Dans ma propre famille, originaire de Vannes, quand on faisait des crêpes à la poêle, on les appelait crêpes, sans adjectif qualificatif. Par contre les crêpes cuites à la billig étaient appelées crêpes de blé noir et crêpes de froment. A la crêperie, on demandait une blé noir-beurre, une froment-confiture etc. Mais avec le temps, j’ai entendu de plus en plus souvent ma mère troquer l’expression crêpe de blé noir contre celle de galette. Fâcheuse confusion, cependant commune. La galette était en effet initialement pour nous la crêpe de blé noir épaisse consommée en Haute-Bretagne, notamment sous la forme de la galette-saucisse vendue lors des kermesses, marchés et autres manifestations sportives dans la région de Rennes ou de Saint-Malo. Rien à voir avec la crêpe de blé noir de Basse-Bretagne, plus fine et consommée plus ou moins kraz (croustillante).

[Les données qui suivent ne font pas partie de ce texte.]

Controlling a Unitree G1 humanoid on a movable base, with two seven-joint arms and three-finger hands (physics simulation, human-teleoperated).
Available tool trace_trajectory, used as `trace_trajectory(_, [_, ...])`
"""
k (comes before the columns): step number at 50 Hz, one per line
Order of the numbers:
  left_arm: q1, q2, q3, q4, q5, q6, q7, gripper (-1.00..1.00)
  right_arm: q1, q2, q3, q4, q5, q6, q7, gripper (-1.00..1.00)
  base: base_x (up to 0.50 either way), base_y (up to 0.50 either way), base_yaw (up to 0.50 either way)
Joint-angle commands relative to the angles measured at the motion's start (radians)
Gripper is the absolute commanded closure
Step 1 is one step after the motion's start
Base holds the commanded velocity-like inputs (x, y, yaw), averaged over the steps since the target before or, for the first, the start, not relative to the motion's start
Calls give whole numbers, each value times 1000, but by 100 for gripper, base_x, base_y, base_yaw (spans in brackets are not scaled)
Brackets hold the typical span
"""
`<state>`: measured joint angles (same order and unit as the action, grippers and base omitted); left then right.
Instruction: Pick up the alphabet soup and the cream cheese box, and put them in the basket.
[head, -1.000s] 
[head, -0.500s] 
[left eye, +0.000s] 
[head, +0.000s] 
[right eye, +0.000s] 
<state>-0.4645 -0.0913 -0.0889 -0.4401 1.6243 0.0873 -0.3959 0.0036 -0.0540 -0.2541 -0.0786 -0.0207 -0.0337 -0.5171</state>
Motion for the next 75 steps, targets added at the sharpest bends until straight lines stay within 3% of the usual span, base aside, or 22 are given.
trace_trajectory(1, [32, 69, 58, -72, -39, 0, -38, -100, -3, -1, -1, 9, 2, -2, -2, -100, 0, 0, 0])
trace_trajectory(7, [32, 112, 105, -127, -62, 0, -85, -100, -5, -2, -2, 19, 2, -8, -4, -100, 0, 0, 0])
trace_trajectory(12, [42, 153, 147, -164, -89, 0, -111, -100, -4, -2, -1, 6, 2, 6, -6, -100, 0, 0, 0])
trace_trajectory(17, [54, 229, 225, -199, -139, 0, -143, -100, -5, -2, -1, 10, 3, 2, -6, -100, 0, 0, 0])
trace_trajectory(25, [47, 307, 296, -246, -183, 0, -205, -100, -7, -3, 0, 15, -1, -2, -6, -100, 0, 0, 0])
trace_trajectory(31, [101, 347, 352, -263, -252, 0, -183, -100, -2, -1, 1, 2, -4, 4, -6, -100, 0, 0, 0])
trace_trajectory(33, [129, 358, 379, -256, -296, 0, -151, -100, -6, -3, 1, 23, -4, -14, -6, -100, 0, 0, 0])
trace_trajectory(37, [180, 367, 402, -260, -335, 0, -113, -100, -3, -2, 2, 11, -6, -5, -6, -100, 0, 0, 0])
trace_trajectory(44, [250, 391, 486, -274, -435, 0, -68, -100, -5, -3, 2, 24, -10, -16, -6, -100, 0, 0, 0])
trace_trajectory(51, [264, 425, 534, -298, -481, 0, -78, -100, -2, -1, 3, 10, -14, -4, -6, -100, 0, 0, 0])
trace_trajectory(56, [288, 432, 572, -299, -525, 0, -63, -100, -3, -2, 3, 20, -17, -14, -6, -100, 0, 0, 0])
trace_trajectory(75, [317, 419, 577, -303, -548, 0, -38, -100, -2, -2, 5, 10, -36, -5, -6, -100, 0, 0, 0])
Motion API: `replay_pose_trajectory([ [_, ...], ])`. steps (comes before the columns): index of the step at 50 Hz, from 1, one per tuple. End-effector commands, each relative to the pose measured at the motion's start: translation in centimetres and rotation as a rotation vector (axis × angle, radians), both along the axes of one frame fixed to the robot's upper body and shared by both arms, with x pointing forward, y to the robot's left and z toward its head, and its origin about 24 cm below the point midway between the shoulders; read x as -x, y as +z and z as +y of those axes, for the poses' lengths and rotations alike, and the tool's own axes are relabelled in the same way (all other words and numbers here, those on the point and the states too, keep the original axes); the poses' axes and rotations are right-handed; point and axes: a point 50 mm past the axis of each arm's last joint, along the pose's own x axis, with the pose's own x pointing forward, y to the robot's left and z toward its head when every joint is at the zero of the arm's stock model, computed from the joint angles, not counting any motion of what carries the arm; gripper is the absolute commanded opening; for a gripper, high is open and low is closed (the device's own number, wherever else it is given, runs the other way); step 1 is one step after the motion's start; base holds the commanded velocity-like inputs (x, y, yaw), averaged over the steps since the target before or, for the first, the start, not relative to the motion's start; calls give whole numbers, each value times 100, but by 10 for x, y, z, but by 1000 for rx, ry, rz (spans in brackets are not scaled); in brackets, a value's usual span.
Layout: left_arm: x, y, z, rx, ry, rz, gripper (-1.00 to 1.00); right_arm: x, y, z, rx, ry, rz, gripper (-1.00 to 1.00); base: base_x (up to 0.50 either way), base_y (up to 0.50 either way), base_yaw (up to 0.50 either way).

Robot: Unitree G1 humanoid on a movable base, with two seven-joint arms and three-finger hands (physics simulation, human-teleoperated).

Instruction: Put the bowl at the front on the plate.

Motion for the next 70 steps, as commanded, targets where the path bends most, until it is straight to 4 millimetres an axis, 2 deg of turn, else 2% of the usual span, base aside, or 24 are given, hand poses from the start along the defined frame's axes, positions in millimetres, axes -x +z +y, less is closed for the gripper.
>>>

Ma connaissance de ce produit de ma région ne dépasse pas celle des subtilités linguistiques qui y ont trait. Je me contenterai donc de donner ici ma recette de ce que j’appelle crêpes et que le fils d’Alice persiste à nommer galettes. Afin de les avoir bien fines, j’ai diminué la proportion classique de farine ; pour satisfaire le désir d’enfance du mangeur de galettes, je sucre la pâte bien au-delà des deux cuillérées à soupe d’usage.

Ingrédients :

  • 1 litre de lait entier

  • 6 œufs

  • 400g de farine (au lieu des 500g de mon livre de référence) ; la farine bio complète convient aussi très bien à cette recette

  • 150g de sucre (au lieu des 2 cuillérées à soupe de mon livre de référence)

  • quelques pincées de vanille en poudre pure

1.      Faire une fontaine avec la farine mélangée au sucre et à la vanille.

2.      Y casser les œufs.

3.      Mélanger la pâte en ajoutant éventuellement un peu de lait. Bien la battre quand toute la farine sucrée est absorbée.

4.      Verser ensuite petit à petit le lait.

On peut aussi mettre tous les ingrédients dans le bol d’un robot, dernier cri, ou plus vintage,

comme celui-ci, que je viens d’acquérir sur le net.

Cette pâte ne demande pas à reposer et peut être utilisée immédiatement. Par contre, la pâte étant assez fluide, il n’est pas facile de faire sauter les crêpes. Le mieux est de graisser la poêle (je le fais avec du beurre clarifié passé au pinceau -voir recette du beurre clarifié express-), de verser la pâte, et quand les bords commencent à dorer, de soulever un bord et de retourner la crêpe à l’aide de la spatule, puis de cuire l’autre face.